Cirque du Soleil's signature acrobatics, lavish costumes and elaborate sets transform the Columbus Civic Center into a young girl's imaginary world when "Quidam" begins its four-performance run Saturday.
"It's a great thing that 'Quidam' is the very first show from Cirque du Soliel to come to town because it's a classic Cirque production," publicist Jessica LaBeouf said. "Basically, a little girl called Zoe goes into this world to escape her boring reality and the fact that her parents are not paying much attention to her."
The 2-hour, family-friendly show is recommended for ages 5 and older.

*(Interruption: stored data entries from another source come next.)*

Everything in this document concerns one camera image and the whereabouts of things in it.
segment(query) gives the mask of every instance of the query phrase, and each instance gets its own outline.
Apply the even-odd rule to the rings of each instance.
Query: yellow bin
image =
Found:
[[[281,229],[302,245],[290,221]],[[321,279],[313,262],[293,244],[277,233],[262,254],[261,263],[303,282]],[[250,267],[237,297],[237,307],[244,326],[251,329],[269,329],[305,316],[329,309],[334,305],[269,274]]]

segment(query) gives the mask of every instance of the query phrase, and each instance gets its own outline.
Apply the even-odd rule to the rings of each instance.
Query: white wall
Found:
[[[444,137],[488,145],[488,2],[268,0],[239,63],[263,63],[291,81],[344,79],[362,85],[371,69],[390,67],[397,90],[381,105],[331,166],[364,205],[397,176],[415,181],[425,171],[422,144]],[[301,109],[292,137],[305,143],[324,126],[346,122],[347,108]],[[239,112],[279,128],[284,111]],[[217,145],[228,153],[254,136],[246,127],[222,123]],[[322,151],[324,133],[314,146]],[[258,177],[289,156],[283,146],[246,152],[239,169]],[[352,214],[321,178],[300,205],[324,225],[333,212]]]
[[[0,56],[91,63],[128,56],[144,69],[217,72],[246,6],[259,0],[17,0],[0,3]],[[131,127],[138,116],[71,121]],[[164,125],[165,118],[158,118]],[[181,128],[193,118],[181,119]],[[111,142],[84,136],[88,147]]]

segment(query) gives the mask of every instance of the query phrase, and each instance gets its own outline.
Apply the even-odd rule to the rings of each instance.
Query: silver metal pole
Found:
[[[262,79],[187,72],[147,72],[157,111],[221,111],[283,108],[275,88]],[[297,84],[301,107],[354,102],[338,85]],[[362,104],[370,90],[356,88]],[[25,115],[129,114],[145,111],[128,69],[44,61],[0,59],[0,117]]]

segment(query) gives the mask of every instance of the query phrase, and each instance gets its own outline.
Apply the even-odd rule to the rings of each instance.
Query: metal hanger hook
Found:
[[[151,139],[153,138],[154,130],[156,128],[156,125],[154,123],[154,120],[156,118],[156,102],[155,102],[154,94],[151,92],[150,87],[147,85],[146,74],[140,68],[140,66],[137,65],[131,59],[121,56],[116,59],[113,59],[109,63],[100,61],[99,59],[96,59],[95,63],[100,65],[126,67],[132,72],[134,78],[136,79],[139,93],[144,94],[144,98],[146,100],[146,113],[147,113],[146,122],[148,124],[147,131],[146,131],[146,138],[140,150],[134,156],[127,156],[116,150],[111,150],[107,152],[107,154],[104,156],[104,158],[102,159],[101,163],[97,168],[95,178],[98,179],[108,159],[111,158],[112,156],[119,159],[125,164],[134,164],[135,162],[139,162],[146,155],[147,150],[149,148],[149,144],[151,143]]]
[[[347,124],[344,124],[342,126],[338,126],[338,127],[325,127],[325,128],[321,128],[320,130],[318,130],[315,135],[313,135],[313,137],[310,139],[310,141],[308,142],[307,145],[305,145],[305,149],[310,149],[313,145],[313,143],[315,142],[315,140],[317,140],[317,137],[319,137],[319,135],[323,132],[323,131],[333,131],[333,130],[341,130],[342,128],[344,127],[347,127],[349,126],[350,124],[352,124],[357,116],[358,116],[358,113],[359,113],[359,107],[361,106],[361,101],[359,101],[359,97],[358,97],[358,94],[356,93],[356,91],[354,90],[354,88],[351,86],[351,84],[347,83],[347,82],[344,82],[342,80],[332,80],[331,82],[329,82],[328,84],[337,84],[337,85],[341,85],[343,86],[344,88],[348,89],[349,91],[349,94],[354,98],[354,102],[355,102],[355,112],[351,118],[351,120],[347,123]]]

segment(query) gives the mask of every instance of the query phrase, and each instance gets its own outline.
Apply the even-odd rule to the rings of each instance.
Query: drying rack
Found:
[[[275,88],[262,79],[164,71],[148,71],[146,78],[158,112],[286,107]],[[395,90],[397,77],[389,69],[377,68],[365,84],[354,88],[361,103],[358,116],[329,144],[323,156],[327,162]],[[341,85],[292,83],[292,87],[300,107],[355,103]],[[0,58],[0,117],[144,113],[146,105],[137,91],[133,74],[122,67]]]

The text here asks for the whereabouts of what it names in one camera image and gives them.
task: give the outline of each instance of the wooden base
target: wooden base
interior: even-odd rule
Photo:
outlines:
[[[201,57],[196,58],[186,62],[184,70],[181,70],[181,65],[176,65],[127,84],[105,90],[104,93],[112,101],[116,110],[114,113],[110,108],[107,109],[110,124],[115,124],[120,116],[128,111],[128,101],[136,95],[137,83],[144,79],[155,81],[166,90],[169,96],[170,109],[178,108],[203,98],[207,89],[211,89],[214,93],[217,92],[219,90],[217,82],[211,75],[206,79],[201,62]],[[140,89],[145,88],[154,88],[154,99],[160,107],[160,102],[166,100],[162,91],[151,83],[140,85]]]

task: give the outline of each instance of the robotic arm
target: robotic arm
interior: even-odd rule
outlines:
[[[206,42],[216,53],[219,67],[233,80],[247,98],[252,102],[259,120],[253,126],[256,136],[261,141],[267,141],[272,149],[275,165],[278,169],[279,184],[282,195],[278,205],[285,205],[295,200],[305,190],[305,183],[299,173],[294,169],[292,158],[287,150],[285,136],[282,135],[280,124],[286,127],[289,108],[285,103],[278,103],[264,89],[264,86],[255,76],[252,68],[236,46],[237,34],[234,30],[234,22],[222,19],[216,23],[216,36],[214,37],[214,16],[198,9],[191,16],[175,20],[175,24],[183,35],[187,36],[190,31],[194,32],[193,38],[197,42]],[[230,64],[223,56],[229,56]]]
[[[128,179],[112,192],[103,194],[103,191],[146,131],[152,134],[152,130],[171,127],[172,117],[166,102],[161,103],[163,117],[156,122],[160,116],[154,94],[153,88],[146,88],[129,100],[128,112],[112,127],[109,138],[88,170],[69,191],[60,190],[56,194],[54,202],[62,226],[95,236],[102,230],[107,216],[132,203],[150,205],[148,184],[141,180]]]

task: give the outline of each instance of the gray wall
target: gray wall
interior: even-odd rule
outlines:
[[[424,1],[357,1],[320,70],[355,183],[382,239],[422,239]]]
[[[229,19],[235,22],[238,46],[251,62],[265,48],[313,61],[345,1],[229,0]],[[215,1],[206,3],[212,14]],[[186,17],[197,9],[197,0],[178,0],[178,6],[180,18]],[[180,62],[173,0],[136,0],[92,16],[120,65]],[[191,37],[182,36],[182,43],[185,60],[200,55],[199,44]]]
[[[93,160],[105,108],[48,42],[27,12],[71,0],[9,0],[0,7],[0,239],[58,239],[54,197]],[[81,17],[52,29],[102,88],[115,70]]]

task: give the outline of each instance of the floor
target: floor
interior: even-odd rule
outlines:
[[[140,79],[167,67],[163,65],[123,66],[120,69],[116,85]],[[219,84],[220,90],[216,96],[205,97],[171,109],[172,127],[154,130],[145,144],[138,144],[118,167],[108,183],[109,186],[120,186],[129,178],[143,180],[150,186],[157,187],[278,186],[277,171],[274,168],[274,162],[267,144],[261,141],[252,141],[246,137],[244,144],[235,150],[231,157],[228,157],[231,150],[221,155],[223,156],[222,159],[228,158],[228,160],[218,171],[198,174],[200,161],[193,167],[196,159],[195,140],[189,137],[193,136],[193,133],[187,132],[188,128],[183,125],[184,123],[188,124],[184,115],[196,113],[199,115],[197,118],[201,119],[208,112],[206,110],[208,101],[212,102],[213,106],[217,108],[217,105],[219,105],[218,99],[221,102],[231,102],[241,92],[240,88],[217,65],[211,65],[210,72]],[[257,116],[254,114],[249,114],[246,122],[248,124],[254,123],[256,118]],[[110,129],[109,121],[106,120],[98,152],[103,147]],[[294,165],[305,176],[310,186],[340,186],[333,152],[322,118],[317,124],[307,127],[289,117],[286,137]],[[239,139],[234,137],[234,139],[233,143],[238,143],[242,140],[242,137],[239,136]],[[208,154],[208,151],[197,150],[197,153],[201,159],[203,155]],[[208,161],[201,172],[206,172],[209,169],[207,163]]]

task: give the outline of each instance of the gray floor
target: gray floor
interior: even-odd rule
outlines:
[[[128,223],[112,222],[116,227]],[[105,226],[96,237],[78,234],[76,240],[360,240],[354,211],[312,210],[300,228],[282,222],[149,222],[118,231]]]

"There's so many different layers to the story line and also to the action happening on stage," LaBeouf said. "Kids notice different things than their parents."
Never miss a local story.
Jump rope artist Adrienn Banhegyi said the 52-member cast of acrobats, musicians, singers and characters work hard to make sure each performance is entertaining and as close to perfect as possible.

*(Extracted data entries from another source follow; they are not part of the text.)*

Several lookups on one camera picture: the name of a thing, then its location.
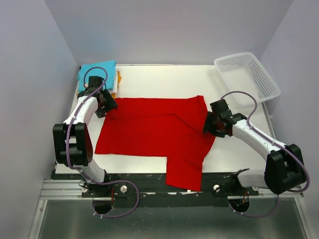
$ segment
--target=white tabletop
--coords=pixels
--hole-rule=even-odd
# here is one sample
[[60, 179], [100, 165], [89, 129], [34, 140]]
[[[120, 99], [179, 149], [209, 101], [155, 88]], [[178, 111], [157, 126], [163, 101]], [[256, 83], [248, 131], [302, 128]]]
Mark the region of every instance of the white tabletop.
[[[213, 65], [117, 65], [122, 81], [117, 97], [131, 98], [190, 98], [203, 95], [207, 108], [226, 93], [220, 76]], [[226, 98], [233, 114], [241, 112], [248, 116], [253, 107], [236, 109]], [[74, 98], [72, 109], [76, 106]], [[88, 125], [93, 148], [97, 143], [104, 118], [96, 115]], [[251, 117], [251, 122], [270, 134], [261, 104]], [[113, 154], [94, 154], [94, 160], [108, 173], [166, 173], [165, 157], [140, 157]], [[248, 145], [235, 137], [216, 138], [205, 157], [203, 172], [235, 172], [239, 169], [264, 169], [265, 161]], [[57, 174], [78, 173], [58, 164]]]

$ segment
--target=cable
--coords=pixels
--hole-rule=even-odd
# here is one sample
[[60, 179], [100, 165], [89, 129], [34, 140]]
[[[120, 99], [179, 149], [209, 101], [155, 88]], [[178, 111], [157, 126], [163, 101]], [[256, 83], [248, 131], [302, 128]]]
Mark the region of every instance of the cable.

"Everyone who is part of the group is at the top of his or her discipline... It gives a very high value to the performances," Banhegyi said.
The German born performer won both World and European Jump Rope Championships before she joined the "Quidam" cast in 2011.
While training for the show in Montreal, Banhegyi realized that nearly two decades of competitive jump roping hadn't taught her an important Cirque du Soleil skill -- acting.
"When you perform on the stage, it's a whole different thing. You have to be a good actor to keep the audience's attention," she said.
Besides learning how to play a character, Banhegyi had to perfect complicated choreography and learn to do her character's elaborate makeup.
"At the beginning it took two hours for makeup," she said. She now completes her character's look in one hour.
"Quidam," which had its world premiere in 1996, finishes its U.S. tour in August and then heads to Europe where it will remain for about two years.
Banhegyi welcomes the traveling. Every week the cast and 30-member crew set up in a new city. They usually have two free days to be tourists.
"We have the chance to visit new cities and explore local, delicious food and local sights," she said.
The show is on the road for 10 weeks and then takes a two-week break where cast and crew members can travel home to visit their families.
Though a large group, Banhegyi said the cast, which represents 20 different countries, is close.
"You have the chance to learn plenty of languages and to learn about different cultures and work with very interesting people from all different backgrounds," she said.